In another semi-unrelated note, has anyone ever seen one of these?
(click the pic for a full description)
It is called the “Peek a Boo Bunny” infantino mobile.
It costs more than our gas bill last month.
But it keeps my child the happiest I have ever seen her. The nighttime music calms her down, the baby laughing makes her smile, and she loves it. I would sell my liver on the black market if i had to to obtain this thing for her. And i can’t find it ANYWHERE!!!!
I would rather not wait for shipping but if no one has seen this in their travels out and about (Target, Wal-mart, BabiesRus), then I will try to order it on monday from an online store. (Yes i have a massive resistance to online ordering of things i want YESTERDAY. For my baby who will wonder tonite where her mobile is. So if you even THINK you have seen this somewhere, let me know STAT. (that’s my medical term for the week. Don’t be alarmed if i start asking you for stuff “stat” in real life. I have fun saying it.)

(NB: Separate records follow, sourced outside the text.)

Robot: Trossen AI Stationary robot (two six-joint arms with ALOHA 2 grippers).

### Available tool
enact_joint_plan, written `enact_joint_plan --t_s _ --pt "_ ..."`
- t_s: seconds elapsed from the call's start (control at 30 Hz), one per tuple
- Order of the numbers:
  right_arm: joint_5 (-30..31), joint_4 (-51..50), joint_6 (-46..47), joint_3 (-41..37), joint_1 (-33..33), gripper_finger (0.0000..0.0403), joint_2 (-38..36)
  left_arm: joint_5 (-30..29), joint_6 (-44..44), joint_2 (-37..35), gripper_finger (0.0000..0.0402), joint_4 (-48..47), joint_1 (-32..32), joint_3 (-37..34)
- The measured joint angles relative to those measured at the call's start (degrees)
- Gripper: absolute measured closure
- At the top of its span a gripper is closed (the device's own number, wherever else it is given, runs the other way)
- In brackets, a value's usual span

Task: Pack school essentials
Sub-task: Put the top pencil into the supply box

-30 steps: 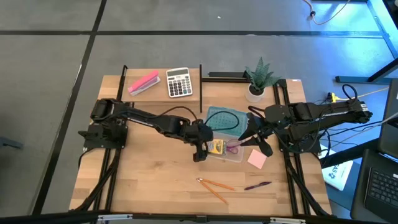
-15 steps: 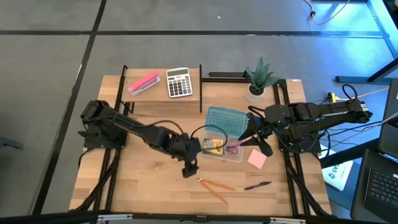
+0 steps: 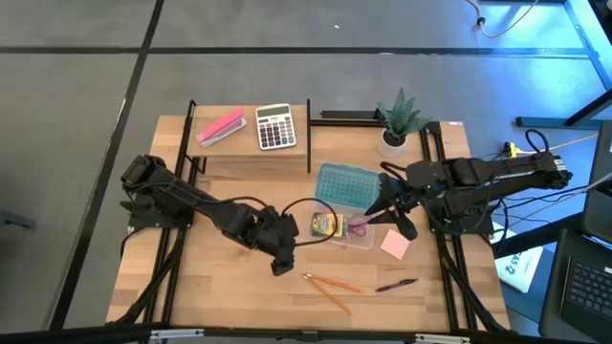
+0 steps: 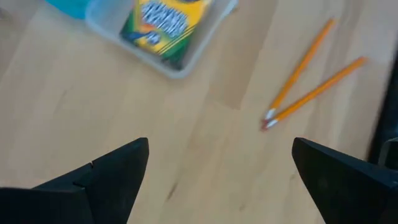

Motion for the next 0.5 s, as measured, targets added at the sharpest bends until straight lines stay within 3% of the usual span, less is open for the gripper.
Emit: enact_joint_plan --t_s 0.3,0.5 --pt "4.33 -0.04 -0.87 0.0 4.54 0.0286 5.97 -0.07 3.81 0.0 0.0012 -5.65 -2.12 0.0" --pt "7.7 3.99 4.19 0.0 9.33 0.03 11.04 -0.06 4.08 -0.04 0.0012 -8.02 -4.09 0.0"
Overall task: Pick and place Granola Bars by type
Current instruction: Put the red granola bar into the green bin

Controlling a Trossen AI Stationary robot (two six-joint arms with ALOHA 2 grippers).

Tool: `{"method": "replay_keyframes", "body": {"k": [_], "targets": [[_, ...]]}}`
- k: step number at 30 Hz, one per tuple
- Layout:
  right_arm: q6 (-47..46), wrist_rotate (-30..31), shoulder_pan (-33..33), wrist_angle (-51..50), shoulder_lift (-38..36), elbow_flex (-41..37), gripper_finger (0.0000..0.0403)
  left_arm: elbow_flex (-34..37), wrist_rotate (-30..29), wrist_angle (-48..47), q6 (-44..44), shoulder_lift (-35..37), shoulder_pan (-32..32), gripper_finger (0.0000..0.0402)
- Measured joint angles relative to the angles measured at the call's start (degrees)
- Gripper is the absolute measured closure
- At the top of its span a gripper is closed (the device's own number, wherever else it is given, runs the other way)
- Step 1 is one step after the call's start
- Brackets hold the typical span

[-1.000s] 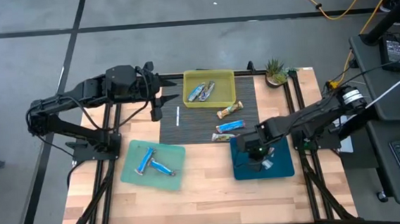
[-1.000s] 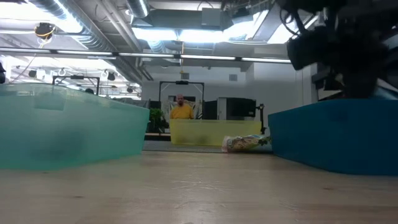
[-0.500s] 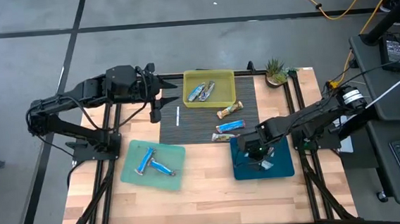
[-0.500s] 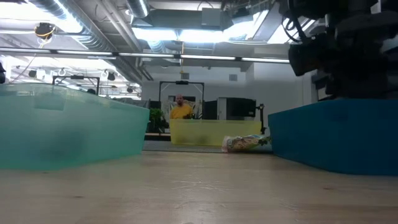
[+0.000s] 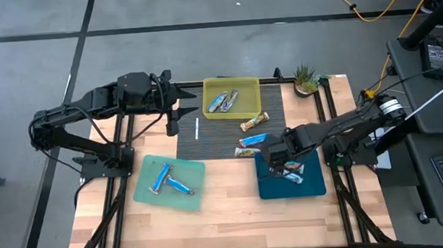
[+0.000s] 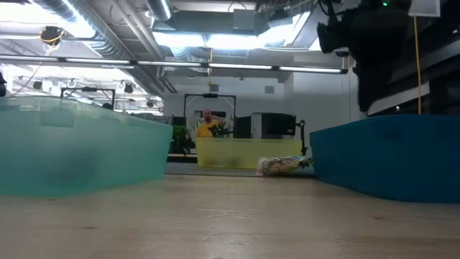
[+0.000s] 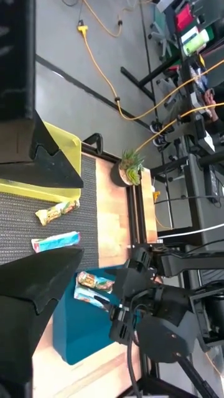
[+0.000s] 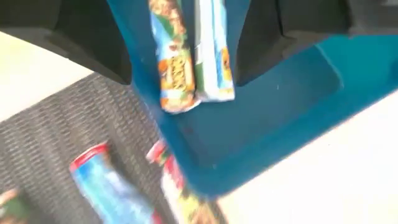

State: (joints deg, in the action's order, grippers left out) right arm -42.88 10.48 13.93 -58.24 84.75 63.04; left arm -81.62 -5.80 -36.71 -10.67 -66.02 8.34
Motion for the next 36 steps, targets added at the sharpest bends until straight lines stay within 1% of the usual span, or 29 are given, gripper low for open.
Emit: {"method": "replay_keyframes", "body": {"k": [5,11,19,24,26,32,36], "targets": [[1.12,2.58,0.00,0.16,0.00,2.80,0.0126,0.00,0.39,-0.12,0.89,0.00,0.00,0.0247],[1.12,5.67,0.00,0.17,-0.47,4.29,0.0130,1.24,0.39,-2.90,1.52,-0.40,0.00,0.0245],[1.62,12.60,0.00,0.50,-4.71,4.34,0.0131,7.63,0.39,-2.54,0.41,-3.45,0.04,0.0247],[6.80,15.37,0.00,2.07,-9.05,4.22,0.0131,11.05,0.74,0.11,-0.51,-6.93,0.13,0.0246],[8.99,16.40,-0.14,3.65,-11.21,3.49,0.0131,11.99,2.35,2.40,-1.26,-8.99,0.52,0.0249],[13.06,17.59,-2.07,7.01,-18.20,0.74,0.0131,12.71,11.62,9.97,-0.62,-16.19,3.34,0.0254],[16.08,17.64,-3.42,8.95,-22.32,-0.62,0.0131,12.72,14.75,14.12,-1.85,-21.38,4.72,0.0252]]}}
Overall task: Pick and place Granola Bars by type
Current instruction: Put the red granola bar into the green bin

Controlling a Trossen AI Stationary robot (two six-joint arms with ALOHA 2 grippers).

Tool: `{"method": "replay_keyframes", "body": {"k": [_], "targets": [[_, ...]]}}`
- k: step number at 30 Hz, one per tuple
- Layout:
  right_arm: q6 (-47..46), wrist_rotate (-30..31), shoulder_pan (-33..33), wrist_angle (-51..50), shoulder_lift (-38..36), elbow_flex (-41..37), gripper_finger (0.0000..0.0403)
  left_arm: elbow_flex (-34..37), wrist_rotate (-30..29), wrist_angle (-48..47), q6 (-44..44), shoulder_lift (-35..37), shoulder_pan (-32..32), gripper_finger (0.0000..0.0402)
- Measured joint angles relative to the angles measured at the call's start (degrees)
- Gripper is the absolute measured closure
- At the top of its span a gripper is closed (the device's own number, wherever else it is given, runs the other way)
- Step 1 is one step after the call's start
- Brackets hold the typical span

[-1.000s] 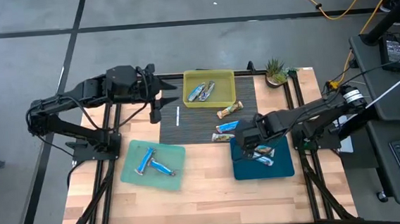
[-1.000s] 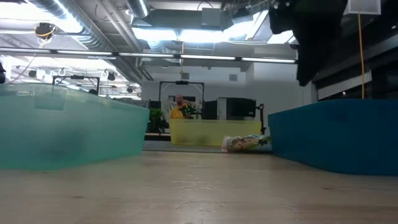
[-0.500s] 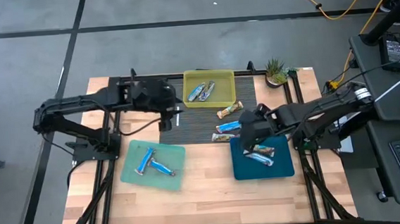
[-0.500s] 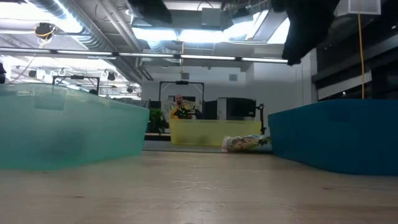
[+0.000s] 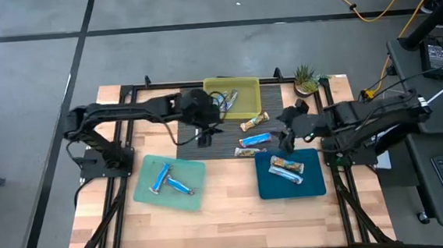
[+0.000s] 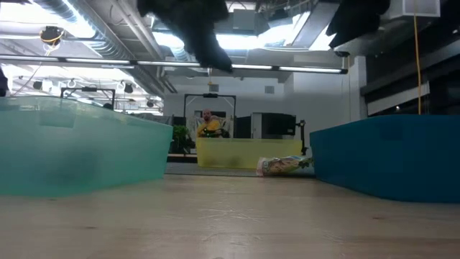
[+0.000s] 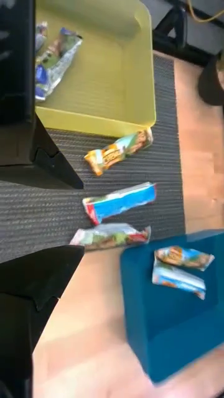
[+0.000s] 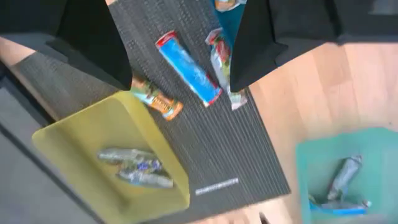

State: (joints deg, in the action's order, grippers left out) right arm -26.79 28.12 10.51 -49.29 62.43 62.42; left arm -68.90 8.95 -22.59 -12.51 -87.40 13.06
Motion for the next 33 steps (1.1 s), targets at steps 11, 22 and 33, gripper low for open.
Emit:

Her alarm just went off to let me know her IV meds have infused. We are filling her up with another half feeding so she has a nice full belly for the trip home. We are getting final tips and training for all her meds. Ben has made two trips down to the car with stuff already.
Very very soon we will at long last be headed home.
It’s a great day.
terra
T-dog,
Couldn’t you have just yanked the mobile off of the metal crib and stuffed it into one of your 85 bags??? 🙂
I am SO glad you’re getting to go home and be altogether as a family again. I hope you have a special night with the birthday girl! 🙂 Your letter to her was so precious, I almost felt guilty reading it. You are a great mom…you have the best quality of all-LOVE. The girls are blessed to have you as their momma! 🙂
oh and P.S. are you going to be switching pediatricians?!
It’s a great day indeed.!!!
FYI that song was stuck in my head for about 3 days. I think I might have just re-implanted it in my brain. Thanks.